• _The problem_: Look below for the line containing "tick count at"; from there through the line containing "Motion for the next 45", both lines included, please set down each line exactly and nothing else.

····················

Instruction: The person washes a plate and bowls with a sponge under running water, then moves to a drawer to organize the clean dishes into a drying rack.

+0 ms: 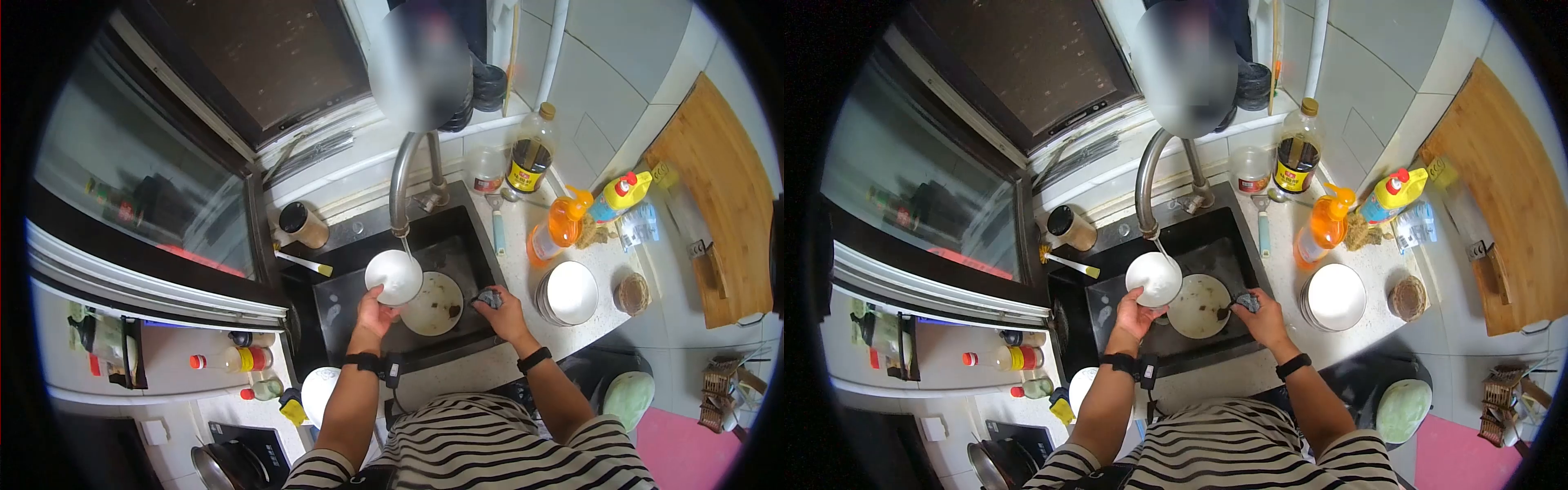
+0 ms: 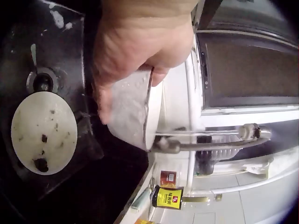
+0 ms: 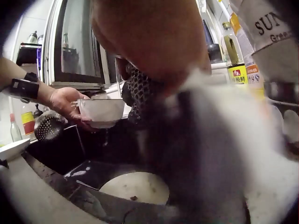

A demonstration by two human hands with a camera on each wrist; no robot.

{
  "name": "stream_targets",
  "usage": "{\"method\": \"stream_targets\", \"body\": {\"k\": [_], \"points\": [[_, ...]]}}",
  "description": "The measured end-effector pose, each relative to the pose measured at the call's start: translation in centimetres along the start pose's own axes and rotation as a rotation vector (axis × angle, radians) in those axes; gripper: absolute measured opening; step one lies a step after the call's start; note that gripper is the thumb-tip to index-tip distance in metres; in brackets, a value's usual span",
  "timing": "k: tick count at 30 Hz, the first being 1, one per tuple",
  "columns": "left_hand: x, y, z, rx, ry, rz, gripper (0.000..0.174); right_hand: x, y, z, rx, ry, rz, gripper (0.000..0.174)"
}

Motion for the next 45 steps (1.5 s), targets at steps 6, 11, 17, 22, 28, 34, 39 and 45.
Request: {"method": "stream_targets", "body": {"k": [6,11,17,22,28,34,39,45], "points": [[0.5,-1.2,0.9,-0.009,0.006,-0.087,0.047,1.5,-0.7,0.3,-0.057,-0.032,-0.028,0.040],[2.9,-2.3,3.9,0.180,-0.159,-0.410,0.054,1.1,-0.5,0.7,-0.123,-0.088,-0.021,0.042],[6.9,-1.7,6.0,0.511,-0.926,-1.274,0.073,1.5,-0.3,1.2,-0.116,-0.088,0.031,0.043],[7.9,-4.1,11.9,0.523,-1.125,-1.416,0.083,1.5,-0.4,1.7,-0.149,-0.127,-0.009,0.042],[7.6,-3.2,13.1,0.486,-1.304,-1.347,0.073,1.3,-0.9,2.0,-0.157,-0.059,0.033,0.043],[3.6,0.3,10.7,0.136,-0.163,-0.295,0.050,3.3,-1.6,3.0,-0.206,-0.102,0.023,0.050],[1.8,-4.2,10.6,-0.031,-0.114,-0.467,0.059,4.6,-1.4,4.4,-0.252,-0.195,0.043,0.051],[-0.4,-15.3,11.8,-0.078,-0.295,-0.772,0.068,7.6,-2.6,5.2,-0.166,-0.032,-0.081,0.047]]}}
Point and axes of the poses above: each hand's wrist, its own z-axis away from the middle knuckle, its own y-axis out of the back of the hand, x = y × z, the point moved 7 cm from there along -z, towards the middle knuckle, and after that the axes turned 6 degrees about x, right-handed, at the moved point
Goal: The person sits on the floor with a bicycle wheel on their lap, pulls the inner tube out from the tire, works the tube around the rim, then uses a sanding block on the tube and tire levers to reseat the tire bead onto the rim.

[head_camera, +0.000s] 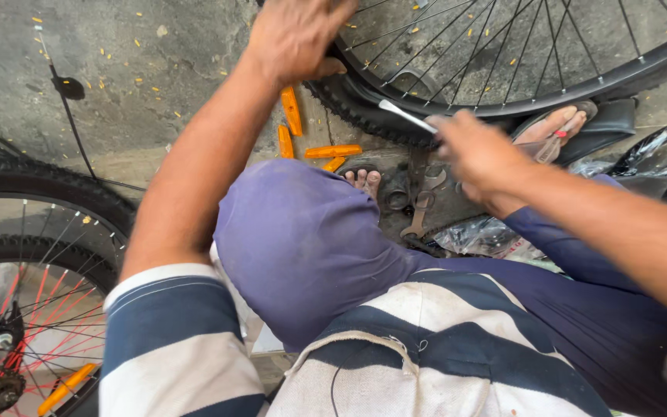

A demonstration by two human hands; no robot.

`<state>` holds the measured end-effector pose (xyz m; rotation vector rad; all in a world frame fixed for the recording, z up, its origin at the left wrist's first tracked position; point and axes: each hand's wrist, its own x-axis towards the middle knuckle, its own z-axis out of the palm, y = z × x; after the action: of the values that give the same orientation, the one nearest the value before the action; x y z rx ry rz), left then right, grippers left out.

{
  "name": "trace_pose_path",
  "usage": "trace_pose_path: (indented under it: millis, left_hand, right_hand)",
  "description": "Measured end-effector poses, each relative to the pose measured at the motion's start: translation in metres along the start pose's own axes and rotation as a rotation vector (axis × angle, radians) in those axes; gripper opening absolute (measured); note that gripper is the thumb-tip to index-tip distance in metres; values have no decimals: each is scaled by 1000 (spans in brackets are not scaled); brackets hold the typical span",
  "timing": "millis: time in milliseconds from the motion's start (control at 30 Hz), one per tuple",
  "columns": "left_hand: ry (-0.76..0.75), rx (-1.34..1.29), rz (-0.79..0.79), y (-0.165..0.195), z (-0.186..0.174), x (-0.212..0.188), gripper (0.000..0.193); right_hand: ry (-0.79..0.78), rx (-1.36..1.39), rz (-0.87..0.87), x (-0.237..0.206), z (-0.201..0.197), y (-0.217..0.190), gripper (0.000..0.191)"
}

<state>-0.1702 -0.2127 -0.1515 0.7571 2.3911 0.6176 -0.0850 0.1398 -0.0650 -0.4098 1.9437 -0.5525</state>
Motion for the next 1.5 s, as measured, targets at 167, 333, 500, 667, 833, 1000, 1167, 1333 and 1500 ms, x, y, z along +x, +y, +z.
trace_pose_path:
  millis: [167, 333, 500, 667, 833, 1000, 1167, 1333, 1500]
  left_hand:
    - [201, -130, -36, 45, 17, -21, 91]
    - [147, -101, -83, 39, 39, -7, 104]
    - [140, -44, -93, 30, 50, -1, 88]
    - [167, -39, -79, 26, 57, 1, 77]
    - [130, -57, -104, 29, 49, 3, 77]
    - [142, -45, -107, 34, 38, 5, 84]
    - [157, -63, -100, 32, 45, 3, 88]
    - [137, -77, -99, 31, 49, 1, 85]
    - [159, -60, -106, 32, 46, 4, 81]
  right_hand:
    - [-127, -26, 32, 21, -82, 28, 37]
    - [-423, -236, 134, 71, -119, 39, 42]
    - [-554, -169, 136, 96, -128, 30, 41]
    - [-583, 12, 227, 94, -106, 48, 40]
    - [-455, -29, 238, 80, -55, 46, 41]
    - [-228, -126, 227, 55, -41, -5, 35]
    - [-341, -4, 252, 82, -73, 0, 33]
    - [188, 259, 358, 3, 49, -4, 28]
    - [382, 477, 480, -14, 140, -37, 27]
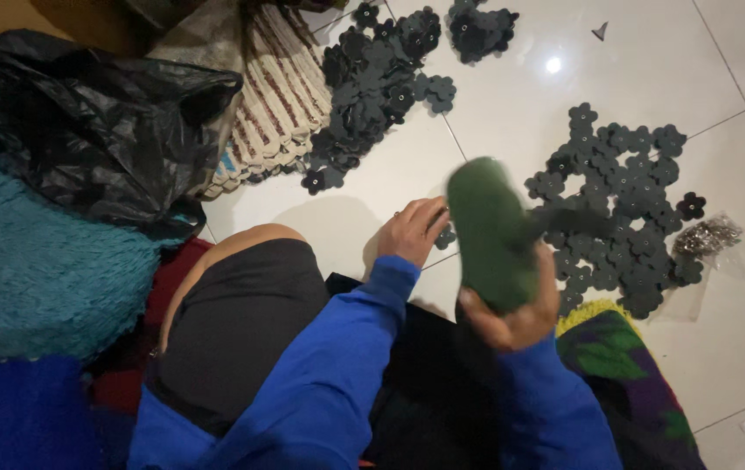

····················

• _Solution for this exercise_:
  "timing": "k: tick count at 30 Hz, the first being 1, one per tuple",
  "columns": "left_hand: x, y, z, rx, ry, rz, gripper (0.000..0.174); right_hand: x, y, z, rx, ry, rz, gripper (0.000..0.174)"
}

Motion for the next 45 steps (1.5 s), targets at steps 6, 11, 17, 22, 28, 34, 39 and 45.

No further output is needed.